Somewhere in between. I have good gear and know my way around Photoshop, I do primarily wildlife and animal photography and it is a hobby so not a full time job. Shooting with a z6 and D500 to give you an idea of file size.
[doublepost=1555020536][/doublepost]
I work remotely for my full time job. Photography is separate from that.
Oh, lol.
Also you'd be surprised at how many people don't think there is a middle ground in photography. I feel like I am higher middle ground? I do some stuff for work, I shoot the occasional wedding, but I mostly do personal projects, photos of my kids, travel photos, grab a press pass sometimes to shoot some SEC football, etc. I have a minor in photography which is also middle ground, lol.
Sometimes you still need a pretty powerful computer to work with these images. When I upgraded my gear a while back to a Sony a7R III, the 42MP RAW images were killing my old MBP. Trying to stitch together panoramas or astrophotography stacks is also really tough on a computer. The resolution can really slow down a computer, even if doing middle ground work where you're not often editing thousands of photos but maybe hundreds every few weeks and it's a side gig or hobby. You still don't want it to slow down that much because that's just annoying while working and takes extra time.

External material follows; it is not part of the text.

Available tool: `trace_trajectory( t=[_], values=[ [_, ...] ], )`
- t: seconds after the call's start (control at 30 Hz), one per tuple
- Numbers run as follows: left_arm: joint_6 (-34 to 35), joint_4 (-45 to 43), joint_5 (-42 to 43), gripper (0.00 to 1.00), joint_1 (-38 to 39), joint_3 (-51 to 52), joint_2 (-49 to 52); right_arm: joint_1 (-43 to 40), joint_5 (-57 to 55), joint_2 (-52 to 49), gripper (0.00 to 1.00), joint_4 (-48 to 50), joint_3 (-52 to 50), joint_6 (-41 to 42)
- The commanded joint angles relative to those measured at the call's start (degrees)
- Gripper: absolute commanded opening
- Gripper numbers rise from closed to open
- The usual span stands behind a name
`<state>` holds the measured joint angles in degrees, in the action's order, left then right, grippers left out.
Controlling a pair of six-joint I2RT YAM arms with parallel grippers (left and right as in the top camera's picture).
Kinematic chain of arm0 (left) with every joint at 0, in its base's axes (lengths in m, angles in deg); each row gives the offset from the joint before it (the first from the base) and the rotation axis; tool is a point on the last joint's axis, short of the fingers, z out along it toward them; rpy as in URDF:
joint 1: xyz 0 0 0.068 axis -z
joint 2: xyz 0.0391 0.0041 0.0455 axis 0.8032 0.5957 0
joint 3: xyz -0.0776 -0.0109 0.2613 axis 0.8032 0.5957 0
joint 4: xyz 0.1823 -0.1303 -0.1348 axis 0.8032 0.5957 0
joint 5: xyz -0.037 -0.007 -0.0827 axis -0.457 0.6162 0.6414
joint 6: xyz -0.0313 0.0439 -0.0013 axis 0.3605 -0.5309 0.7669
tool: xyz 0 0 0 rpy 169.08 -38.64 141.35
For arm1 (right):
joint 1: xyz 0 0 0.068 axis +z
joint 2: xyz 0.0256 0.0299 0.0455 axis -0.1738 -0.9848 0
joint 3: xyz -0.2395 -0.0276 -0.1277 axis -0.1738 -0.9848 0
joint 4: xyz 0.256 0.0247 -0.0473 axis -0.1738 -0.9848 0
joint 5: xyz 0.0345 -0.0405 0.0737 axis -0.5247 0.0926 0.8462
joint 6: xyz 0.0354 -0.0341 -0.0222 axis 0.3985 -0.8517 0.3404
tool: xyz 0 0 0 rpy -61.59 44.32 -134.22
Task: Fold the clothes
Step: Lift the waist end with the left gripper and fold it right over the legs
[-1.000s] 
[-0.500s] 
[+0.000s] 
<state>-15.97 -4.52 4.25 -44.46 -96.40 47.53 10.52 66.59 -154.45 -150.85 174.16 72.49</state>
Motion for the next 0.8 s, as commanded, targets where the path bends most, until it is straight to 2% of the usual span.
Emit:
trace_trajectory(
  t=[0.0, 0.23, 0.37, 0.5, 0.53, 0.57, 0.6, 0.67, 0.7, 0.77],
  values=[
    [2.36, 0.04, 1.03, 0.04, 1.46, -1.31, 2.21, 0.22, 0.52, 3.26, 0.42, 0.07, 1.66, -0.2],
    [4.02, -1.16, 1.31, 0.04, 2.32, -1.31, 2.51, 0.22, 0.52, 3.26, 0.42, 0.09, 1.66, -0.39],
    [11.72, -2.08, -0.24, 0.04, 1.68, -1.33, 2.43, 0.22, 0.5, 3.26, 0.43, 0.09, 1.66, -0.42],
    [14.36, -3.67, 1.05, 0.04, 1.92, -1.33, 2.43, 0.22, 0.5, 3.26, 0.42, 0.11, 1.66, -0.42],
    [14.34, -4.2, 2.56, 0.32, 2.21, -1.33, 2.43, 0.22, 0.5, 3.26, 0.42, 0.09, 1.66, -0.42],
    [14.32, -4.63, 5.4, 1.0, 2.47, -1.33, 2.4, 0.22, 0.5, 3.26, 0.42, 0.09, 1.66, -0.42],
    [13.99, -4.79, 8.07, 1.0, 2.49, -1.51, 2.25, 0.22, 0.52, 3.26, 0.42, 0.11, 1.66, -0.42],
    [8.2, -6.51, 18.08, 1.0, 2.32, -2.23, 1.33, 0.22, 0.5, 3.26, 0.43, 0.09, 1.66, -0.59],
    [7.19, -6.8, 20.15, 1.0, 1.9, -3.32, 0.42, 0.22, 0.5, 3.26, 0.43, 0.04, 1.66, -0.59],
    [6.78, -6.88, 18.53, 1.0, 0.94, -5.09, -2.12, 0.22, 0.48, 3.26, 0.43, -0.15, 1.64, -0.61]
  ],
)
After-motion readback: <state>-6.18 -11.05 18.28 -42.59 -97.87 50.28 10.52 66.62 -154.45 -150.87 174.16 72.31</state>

I think you're better off going for CPU upgrades for photography. If you get the 27" model you can upgrade the RAM yourself and it takes just a few minutes to pop them in. I can send you a link to what to order and you can order the 8GB config and grab two 8GB sticks for about $90-100 on Amazon. A smaller SSD for the system drive will also be useful for overall system responsiveness and longevity, along with some SSDs for your current Lightroom catalog and some cheaper, bigger drives to archive things to. What I personally use might be overkill for your use, but I keep my Lightroom catalog on a 2TB Samsung T5 SSD, have a 6TB external spinning drive that is sectioned into a 2TB and 4TB partition. The 2TB partition is for time machine backups of my 2TB internal SSD, while the 4TB is for archiving data. Then I have an additional 4TB external spinning drive that archives the 4TB partition using Carbon Copy Cloner. So I have one backup of my system drive, and one backup of my media archive, which also includes a full image of my Lightroom catalog so it's backed up three times. Then I put a copy of my best and most important photos in Dropbox in case my house burns down. Though I built my studio in the basement and insulated the walls on all sides and bought thick ceiling tiles that are fire resistant (I did this mostly for noise dampening, though), so hopefully all my photos are spared. When I worked in banking in college I had some clients who would bring in hard drive backups to put in safety deposit boxes and rotate them monthly, so maybe I'll do that someday, lol.